13 de marzo de 2014

LA VENGANZA. Inés Cordones.


Cascó un huevo contra el borde del plato y dejó que el contenido se escurriera. La clara colgó de la cáscara sin caerse del todo. Echó mano de otro huevo repitiendo la operación y así media docena de veces más, a continuación mezcló las papas cortadas con los huevos revueltos. Algo de cáscara tendría, pero a papas y huevos no le iba a ganar nadie. ¡Huevos, huevos había que tener para hacer lo que ella estaba haciendo! ¿y de papas..., de Papas también estaba harta! Las hermanitas se estaban pasando con ella; ¿tanta caridad, tanta caridad…, y una mierda! La habían acogido, sí, pero a cambio, como la explotaban..., siempre recordándole que no tenía papeles, que la vida era dura fuera del convento, que siendo mulata como ella y con aquel cuerpo, repleto de exuberancias, sólo podría ganarse la vida pecando, como lo había estado haciendo hasta que escapó de sus carceleros.
Sor Juana, ¿por qué no me hace un contrato? solía preguntar con su peculiar acento sudamericano.
Siempre las mismas respuestas:
Imposible hija mía.
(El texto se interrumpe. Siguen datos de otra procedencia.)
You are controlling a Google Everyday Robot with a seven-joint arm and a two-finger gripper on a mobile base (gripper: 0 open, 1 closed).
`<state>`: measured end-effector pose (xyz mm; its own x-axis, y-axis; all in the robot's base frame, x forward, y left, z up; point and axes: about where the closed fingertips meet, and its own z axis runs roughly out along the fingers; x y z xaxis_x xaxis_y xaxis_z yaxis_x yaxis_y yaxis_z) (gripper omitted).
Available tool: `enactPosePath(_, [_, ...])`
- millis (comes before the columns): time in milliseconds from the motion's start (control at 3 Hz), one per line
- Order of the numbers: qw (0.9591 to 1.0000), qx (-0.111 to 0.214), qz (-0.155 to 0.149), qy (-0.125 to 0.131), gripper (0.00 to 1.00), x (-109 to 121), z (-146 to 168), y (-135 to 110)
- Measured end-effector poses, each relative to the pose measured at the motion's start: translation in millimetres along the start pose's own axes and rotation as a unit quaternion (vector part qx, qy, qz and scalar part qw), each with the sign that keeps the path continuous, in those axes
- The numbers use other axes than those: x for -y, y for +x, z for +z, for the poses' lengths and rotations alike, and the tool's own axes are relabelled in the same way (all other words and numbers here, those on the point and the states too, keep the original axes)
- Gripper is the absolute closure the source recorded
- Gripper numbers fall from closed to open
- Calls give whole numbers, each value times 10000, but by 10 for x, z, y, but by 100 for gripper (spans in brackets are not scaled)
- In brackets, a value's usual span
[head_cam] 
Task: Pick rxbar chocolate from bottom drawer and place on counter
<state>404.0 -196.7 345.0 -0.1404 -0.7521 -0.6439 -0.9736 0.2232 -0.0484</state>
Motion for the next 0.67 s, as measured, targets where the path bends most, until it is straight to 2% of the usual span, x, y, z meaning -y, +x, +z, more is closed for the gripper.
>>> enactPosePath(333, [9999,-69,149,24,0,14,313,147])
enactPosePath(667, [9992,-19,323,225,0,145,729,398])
No estamos autorizadas. No somos ninguna empresa. Nuestra misión es permanecer en clausura. Debemos rezar por nuestro Santo Padre y las almas impuras. Lástima, que seas ilegal, y no puedas entrar en la Orden–.
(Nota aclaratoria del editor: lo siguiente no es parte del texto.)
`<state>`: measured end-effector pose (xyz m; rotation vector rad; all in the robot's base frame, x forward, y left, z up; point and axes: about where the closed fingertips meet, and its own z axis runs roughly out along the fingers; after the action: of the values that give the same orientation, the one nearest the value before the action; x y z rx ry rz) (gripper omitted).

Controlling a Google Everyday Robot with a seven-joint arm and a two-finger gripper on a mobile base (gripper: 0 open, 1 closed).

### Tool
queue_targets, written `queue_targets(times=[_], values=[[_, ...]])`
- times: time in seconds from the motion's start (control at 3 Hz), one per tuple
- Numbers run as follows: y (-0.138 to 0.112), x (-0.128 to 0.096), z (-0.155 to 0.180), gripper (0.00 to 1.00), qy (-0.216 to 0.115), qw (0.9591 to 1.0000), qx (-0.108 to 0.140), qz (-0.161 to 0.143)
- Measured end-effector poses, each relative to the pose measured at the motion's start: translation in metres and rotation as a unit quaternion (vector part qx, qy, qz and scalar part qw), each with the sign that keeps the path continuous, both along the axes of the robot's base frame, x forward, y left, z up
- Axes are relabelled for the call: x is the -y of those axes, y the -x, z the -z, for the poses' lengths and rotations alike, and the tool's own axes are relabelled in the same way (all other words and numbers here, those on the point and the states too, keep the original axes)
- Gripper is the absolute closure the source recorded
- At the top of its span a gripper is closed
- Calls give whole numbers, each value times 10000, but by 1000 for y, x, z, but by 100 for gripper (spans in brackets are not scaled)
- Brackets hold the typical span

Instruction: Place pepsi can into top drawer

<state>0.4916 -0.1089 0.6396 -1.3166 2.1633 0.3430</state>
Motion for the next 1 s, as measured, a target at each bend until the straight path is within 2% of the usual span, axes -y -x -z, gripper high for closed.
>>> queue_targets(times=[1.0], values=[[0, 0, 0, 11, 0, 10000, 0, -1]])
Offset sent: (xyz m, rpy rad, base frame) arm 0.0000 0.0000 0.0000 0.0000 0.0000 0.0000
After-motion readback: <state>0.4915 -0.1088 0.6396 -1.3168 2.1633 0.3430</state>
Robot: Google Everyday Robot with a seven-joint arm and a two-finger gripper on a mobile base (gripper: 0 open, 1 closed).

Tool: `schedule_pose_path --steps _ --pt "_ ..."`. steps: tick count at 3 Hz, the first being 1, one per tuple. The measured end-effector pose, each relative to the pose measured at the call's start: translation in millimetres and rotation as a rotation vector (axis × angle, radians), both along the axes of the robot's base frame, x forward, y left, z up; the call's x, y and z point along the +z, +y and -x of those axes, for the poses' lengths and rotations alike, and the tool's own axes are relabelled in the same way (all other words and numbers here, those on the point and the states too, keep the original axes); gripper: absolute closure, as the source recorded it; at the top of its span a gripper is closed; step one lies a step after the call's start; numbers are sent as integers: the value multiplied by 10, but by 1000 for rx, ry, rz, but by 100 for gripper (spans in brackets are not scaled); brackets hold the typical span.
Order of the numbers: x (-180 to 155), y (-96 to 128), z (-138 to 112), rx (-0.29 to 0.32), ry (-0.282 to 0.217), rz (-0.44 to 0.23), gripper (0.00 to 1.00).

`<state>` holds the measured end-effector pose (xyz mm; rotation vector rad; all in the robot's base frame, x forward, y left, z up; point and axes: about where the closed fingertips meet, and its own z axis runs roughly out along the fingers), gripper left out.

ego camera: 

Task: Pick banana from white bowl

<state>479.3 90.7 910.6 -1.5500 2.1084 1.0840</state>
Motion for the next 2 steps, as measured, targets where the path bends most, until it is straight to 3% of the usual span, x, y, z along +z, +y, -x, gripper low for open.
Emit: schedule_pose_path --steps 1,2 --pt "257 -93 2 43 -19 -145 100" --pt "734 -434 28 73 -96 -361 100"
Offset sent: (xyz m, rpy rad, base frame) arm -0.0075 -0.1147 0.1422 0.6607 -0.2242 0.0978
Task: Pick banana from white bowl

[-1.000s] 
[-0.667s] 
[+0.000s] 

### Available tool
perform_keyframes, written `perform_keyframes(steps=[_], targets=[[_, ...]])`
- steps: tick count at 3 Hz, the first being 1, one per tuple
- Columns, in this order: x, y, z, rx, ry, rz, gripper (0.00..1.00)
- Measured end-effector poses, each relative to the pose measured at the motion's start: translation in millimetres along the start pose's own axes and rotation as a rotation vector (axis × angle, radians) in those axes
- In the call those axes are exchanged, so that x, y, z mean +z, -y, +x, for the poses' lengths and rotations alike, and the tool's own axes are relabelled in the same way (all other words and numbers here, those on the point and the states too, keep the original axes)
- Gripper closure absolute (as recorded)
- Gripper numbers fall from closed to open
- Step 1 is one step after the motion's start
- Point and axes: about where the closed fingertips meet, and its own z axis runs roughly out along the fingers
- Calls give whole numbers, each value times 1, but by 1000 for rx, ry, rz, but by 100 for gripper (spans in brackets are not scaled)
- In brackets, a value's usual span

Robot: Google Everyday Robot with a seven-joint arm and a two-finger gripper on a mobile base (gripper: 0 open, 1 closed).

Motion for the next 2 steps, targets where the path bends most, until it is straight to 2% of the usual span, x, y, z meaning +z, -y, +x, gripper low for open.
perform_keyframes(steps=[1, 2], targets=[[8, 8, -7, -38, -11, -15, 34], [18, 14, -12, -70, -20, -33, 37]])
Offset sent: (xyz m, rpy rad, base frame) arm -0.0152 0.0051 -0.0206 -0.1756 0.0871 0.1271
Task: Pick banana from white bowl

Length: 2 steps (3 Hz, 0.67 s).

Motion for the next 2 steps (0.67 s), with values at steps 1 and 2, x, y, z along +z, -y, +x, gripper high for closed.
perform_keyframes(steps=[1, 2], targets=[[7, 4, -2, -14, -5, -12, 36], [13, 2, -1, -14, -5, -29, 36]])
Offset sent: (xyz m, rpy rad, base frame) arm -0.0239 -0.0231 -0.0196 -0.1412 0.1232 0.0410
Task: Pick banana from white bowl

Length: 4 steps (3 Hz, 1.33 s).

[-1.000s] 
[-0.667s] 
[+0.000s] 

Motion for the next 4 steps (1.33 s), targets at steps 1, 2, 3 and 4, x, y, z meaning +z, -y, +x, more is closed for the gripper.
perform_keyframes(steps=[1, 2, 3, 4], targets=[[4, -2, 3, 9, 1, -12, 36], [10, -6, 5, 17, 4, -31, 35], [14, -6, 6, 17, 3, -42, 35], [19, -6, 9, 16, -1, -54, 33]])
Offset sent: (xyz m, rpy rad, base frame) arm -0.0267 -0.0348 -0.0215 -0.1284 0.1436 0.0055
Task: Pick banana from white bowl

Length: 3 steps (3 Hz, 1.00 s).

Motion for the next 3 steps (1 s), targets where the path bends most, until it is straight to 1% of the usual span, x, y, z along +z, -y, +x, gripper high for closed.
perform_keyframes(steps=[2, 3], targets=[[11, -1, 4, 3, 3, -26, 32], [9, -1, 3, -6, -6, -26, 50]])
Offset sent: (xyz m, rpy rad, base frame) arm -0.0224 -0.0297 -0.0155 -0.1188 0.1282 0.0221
La hermana superiora le entregó un papel con las órdenes diarias, al tiempo que le decía:
–¡estás exenta de rezar, pero no de trabajar!
Después de fregar los baños, barrer y fregar el suelo, recoger las camas, hacer la colada, ir al gallinero,  al huerto…” ¡ni que fuera Cenicienta!”. Pensó.
Se encontraba cocinando para las monjas y el capellán que, por ser domingo, acostumbraba a quedarse a  comer tras oficiar misa. “Este también iba a recibir su regalo, y bien que lo merecía. Además de ser cómplice de la esclavitud a que la sometían las monjas, había descubierto que le gustaba disfrutar de la compañía   jóvenes imberbes.
Todo estaba dispuesto, la cáscara junto con el mejunje germinante, secreto transmitido de generación en generación a través de todas las mujeres de su familia, estaba disperso por toda la tortilla. El calor aumentaba sus efectos.


Una de sus tantas madrugadas nostálgicas, años después,  en su nueva casa, escuchó por la radio, el programa que trataba sobre casos misteriosos. Hoy lo titulaban: “El caso de las monjas vírgenes embarazadas, y un cura travestido.”